- Collected data:
========================================

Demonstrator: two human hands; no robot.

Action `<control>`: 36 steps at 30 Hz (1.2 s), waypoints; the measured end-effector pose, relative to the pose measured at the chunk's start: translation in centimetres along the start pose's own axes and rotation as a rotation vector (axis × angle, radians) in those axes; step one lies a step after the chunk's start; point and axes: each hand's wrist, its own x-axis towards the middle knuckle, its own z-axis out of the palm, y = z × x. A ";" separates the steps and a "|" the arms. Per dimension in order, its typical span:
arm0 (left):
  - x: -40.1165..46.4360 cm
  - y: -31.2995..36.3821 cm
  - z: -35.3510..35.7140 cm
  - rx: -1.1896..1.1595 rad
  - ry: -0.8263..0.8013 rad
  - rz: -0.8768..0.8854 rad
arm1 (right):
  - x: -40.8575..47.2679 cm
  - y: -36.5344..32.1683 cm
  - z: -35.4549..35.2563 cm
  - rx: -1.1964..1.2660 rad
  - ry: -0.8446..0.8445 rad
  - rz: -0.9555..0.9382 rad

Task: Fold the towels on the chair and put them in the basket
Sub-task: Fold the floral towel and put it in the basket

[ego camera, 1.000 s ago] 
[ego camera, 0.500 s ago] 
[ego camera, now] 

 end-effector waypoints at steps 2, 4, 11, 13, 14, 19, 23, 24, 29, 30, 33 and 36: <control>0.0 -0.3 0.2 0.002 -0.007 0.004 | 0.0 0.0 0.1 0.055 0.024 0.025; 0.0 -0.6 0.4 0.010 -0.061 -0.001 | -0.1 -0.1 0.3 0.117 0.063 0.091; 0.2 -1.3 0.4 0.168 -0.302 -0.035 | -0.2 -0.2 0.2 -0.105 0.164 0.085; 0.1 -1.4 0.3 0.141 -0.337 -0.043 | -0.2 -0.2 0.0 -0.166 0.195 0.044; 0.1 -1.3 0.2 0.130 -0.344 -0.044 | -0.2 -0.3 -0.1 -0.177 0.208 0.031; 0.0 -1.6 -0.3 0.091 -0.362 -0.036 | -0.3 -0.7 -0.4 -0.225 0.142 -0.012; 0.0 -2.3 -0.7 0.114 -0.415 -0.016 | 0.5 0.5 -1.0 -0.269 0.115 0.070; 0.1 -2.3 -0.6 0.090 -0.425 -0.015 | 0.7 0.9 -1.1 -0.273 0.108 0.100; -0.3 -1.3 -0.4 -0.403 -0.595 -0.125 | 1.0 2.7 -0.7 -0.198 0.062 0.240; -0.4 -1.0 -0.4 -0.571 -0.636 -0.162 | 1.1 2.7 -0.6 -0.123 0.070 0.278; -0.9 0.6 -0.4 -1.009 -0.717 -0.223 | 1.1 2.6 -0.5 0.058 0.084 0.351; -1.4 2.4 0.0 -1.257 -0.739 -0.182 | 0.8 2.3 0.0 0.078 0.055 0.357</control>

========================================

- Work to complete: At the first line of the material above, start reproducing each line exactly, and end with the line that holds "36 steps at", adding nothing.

- Answer to this task:
Demonstrator: two human hands; no robot.

Action `<control>`: 36 steps at 30 Hz (1.2 s), waypoints; the measured end-effector pose, relative to the pose measured at the chunk's start: translation in centimetres along the start pose's own axes and rotation as a rotation vector (axis × angle, radians) in those axes; step one lies a step after the chunk's start; point and axes: each hand's wrist, its own x-axis towards the middle knuckle, its own z-axis out of the palm, y = z × x. A ";" separates the steps and a "|" the arms. Per dimension in order, its typical span:

What was produced is the complete output.